**WHAT YOU HAVE TO DO:** What is the number of lines below that contain the word "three"? Respond with that number alone.

LISTED ENTRIES section start

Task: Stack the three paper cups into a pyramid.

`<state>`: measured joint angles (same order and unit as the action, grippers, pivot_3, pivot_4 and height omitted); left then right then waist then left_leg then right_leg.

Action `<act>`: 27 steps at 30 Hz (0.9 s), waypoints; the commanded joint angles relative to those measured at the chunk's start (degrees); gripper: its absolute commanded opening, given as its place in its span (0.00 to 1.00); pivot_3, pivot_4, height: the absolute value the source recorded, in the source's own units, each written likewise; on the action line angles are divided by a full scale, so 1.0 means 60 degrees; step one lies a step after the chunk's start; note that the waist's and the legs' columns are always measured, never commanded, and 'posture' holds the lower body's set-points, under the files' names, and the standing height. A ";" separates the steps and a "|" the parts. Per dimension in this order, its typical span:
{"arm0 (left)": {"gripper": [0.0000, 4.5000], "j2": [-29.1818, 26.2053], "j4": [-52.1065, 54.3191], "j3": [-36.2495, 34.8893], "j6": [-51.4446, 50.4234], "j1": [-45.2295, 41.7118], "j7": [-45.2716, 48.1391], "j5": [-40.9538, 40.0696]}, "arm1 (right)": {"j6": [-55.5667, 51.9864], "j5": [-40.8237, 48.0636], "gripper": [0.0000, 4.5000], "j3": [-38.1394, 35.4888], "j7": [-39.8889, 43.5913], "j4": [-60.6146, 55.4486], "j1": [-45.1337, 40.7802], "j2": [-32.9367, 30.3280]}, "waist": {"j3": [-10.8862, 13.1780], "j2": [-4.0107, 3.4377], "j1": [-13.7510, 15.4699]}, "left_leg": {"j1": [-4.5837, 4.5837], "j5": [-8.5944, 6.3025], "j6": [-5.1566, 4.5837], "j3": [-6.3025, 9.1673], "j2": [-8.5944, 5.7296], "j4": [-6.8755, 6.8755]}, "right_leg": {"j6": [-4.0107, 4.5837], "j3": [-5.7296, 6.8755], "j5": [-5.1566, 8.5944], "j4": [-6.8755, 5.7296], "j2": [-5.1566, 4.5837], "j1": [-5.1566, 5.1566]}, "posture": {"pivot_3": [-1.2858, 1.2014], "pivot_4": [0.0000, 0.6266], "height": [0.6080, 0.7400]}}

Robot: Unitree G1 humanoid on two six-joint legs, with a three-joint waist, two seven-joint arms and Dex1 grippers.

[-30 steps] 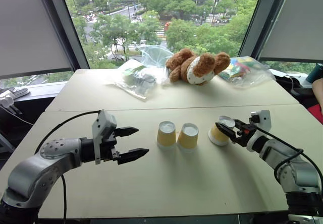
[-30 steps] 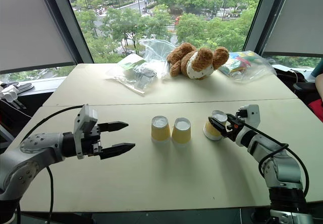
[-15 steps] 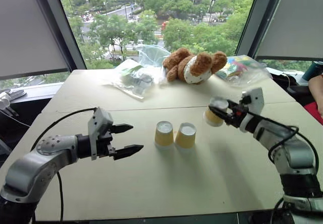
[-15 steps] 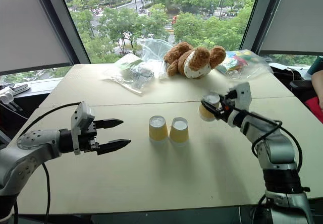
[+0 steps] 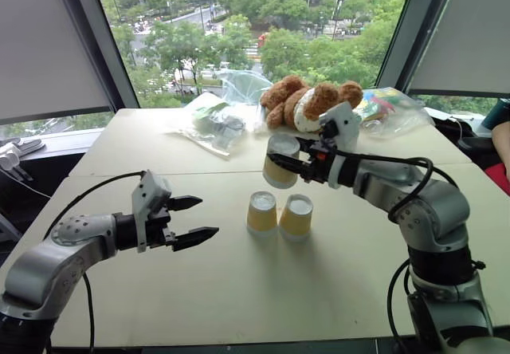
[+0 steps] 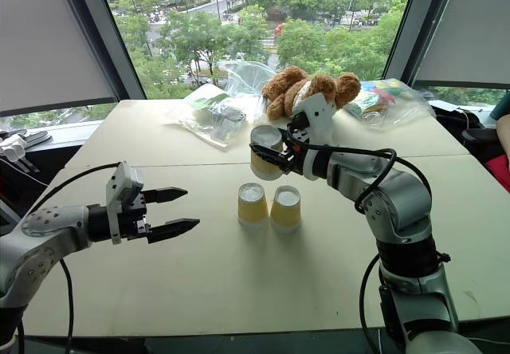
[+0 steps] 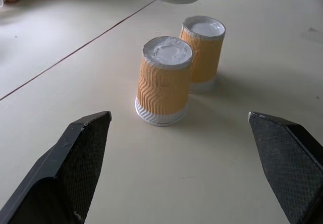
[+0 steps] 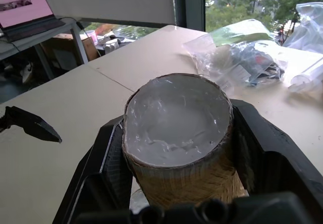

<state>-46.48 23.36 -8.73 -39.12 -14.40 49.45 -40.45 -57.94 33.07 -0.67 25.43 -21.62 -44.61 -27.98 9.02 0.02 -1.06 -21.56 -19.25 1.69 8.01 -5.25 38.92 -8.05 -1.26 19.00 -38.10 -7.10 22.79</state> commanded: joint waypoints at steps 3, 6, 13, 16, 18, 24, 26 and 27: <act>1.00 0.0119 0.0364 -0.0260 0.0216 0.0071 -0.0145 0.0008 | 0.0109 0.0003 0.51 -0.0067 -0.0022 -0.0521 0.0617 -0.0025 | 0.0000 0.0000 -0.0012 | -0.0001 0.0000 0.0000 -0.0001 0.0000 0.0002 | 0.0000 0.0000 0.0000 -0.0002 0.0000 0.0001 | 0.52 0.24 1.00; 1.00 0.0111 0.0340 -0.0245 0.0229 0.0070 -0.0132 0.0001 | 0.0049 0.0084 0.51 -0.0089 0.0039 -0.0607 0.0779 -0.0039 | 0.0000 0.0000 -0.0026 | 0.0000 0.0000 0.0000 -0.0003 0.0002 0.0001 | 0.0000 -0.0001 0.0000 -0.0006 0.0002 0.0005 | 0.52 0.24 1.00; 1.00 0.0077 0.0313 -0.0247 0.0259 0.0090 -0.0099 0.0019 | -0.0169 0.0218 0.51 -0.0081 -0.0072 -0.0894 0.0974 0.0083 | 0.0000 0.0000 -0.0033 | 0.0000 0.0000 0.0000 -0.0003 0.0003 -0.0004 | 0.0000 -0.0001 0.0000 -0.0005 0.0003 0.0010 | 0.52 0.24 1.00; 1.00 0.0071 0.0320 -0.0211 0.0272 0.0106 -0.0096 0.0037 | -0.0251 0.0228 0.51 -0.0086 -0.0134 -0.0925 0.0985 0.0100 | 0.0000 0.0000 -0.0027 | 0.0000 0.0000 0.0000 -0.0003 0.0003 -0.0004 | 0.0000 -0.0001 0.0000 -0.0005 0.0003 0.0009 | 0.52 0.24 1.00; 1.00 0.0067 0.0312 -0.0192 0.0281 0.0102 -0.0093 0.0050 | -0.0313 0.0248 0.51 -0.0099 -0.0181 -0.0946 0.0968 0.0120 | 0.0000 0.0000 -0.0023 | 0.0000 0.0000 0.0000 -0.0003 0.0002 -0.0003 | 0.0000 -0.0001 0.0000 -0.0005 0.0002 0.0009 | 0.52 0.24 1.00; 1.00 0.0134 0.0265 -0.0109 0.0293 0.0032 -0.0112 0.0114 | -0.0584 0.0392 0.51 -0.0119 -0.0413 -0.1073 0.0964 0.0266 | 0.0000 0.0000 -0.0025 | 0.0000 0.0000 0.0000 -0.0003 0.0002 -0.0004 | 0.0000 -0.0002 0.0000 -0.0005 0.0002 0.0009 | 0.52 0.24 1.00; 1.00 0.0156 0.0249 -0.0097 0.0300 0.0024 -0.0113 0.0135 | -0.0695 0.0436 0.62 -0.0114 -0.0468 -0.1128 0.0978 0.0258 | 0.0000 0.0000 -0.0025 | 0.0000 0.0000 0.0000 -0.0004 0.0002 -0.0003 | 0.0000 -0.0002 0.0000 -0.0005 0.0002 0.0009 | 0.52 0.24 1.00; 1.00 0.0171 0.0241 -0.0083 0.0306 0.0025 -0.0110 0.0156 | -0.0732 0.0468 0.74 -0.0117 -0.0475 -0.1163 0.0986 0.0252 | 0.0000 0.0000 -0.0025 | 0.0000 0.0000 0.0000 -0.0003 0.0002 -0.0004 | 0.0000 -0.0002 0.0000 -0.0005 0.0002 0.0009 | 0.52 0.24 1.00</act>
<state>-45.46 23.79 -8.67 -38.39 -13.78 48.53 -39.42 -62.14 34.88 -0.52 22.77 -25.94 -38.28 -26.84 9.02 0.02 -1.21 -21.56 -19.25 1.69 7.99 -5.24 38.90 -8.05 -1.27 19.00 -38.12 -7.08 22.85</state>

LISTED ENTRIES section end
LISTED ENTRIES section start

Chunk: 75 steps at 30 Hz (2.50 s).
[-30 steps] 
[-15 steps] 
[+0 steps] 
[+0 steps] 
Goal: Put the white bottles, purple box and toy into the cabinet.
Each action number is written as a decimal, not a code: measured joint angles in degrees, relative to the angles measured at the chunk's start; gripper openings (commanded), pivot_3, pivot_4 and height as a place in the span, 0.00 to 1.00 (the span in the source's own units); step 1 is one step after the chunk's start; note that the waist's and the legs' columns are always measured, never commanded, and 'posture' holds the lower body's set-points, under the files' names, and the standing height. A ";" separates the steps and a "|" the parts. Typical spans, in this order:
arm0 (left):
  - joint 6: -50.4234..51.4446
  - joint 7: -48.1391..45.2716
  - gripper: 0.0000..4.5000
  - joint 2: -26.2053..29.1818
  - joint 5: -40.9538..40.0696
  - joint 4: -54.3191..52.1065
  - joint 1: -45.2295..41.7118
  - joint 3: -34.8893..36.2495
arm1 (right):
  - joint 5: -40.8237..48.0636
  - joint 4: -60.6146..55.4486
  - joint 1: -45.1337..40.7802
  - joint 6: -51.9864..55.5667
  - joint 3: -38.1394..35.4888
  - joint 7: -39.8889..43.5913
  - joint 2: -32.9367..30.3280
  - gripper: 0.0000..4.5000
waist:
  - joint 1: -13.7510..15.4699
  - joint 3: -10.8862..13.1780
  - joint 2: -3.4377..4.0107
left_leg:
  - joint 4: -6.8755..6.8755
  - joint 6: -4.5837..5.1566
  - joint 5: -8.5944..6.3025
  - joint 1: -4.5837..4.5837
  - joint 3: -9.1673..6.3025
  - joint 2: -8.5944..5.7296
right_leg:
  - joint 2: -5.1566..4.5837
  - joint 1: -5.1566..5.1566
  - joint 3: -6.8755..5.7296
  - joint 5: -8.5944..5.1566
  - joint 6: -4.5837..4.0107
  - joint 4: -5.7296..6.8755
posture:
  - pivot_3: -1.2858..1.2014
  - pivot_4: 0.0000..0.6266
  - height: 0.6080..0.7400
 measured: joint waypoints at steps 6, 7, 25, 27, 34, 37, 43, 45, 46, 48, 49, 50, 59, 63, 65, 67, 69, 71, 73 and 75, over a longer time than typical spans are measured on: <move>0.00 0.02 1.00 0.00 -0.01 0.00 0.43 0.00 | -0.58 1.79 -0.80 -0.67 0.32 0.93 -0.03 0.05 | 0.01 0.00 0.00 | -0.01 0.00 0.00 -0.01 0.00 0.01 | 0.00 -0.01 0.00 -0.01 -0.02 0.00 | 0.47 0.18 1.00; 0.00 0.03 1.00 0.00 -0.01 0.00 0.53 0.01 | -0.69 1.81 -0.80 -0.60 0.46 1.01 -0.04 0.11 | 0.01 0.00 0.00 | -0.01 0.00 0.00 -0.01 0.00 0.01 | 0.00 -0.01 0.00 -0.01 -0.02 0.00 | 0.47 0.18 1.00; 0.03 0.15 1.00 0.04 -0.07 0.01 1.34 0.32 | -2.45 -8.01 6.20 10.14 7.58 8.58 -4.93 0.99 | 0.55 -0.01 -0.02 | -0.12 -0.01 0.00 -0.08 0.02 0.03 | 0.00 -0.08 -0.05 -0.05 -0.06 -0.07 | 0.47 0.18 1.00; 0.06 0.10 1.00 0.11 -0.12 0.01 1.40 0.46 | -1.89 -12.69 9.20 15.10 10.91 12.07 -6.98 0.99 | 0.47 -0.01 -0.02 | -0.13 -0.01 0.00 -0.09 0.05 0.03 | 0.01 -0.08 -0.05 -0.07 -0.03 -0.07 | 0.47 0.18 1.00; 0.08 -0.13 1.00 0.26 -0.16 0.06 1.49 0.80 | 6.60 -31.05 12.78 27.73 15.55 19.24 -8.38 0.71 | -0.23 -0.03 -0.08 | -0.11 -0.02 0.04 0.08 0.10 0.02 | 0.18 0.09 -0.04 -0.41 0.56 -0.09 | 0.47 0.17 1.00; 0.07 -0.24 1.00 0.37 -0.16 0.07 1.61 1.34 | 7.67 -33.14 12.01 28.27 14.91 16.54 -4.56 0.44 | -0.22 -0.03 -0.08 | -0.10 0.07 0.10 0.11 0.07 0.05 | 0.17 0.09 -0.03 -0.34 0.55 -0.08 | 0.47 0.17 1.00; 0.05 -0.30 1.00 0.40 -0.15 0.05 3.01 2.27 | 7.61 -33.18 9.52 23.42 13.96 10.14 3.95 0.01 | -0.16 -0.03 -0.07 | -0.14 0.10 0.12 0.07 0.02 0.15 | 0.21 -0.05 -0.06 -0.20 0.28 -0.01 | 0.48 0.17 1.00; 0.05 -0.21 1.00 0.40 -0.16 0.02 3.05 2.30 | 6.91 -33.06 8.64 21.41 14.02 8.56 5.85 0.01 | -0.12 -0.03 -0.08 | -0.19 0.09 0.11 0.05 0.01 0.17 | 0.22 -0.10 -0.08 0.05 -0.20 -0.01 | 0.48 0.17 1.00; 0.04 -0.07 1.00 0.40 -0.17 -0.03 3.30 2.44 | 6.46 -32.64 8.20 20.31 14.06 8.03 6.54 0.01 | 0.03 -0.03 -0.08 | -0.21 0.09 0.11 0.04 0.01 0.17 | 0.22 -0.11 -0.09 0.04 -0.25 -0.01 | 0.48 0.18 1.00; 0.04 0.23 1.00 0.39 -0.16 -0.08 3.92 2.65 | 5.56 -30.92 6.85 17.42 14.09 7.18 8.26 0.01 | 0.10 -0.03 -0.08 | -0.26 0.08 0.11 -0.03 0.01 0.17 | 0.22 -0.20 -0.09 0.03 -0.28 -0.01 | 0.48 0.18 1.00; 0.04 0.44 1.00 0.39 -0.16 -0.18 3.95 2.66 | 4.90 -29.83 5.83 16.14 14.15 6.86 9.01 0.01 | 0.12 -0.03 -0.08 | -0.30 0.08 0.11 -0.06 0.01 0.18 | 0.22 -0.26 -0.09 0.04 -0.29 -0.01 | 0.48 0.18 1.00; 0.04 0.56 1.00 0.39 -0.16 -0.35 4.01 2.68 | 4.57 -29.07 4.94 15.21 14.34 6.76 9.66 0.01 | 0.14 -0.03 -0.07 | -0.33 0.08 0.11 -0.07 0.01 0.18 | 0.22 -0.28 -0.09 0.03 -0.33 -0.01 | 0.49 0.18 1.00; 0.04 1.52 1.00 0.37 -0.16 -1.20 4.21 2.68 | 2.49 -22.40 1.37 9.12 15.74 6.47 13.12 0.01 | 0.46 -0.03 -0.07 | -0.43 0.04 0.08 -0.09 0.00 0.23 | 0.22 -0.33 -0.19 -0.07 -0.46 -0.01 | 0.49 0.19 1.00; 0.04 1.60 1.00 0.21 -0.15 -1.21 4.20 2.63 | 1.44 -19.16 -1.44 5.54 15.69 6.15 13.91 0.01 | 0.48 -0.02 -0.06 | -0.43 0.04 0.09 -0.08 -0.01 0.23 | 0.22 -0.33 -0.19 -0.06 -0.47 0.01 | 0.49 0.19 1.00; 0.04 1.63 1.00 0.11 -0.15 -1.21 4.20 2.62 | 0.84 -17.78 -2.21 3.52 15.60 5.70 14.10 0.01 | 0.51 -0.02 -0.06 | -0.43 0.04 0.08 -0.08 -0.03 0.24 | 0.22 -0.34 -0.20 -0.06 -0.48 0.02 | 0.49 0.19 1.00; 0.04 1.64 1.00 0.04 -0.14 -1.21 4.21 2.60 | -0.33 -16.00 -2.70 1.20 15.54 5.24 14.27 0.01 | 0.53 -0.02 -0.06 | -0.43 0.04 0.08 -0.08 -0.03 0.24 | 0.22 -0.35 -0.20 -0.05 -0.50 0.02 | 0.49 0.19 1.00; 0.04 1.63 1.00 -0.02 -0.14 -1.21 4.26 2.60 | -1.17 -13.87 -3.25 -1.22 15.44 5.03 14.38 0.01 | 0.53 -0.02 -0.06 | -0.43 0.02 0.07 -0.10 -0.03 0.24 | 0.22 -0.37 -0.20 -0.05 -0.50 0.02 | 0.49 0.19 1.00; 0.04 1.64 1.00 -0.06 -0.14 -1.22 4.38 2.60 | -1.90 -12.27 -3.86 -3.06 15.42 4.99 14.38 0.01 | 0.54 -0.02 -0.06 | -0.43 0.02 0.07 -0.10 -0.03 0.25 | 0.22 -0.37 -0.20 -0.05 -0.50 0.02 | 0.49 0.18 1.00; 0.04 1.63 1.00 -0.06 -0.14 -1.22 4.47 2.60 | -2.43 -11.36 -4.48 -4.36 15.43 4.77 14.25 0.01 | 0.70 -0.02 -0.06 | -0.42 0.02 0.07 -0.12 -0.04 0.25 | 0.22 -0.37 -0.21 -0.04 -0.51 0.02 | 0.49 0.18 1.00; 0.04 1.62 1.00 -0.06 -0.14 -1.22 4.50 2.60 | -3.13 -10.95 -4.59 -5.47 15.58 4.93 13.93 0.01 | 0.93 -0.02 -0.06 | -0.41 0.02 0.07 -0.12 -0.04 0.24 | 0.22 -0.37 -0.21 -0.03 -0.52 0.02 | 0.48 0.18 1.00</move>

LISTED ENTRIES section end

**EXERCISE RESPONSE:** 2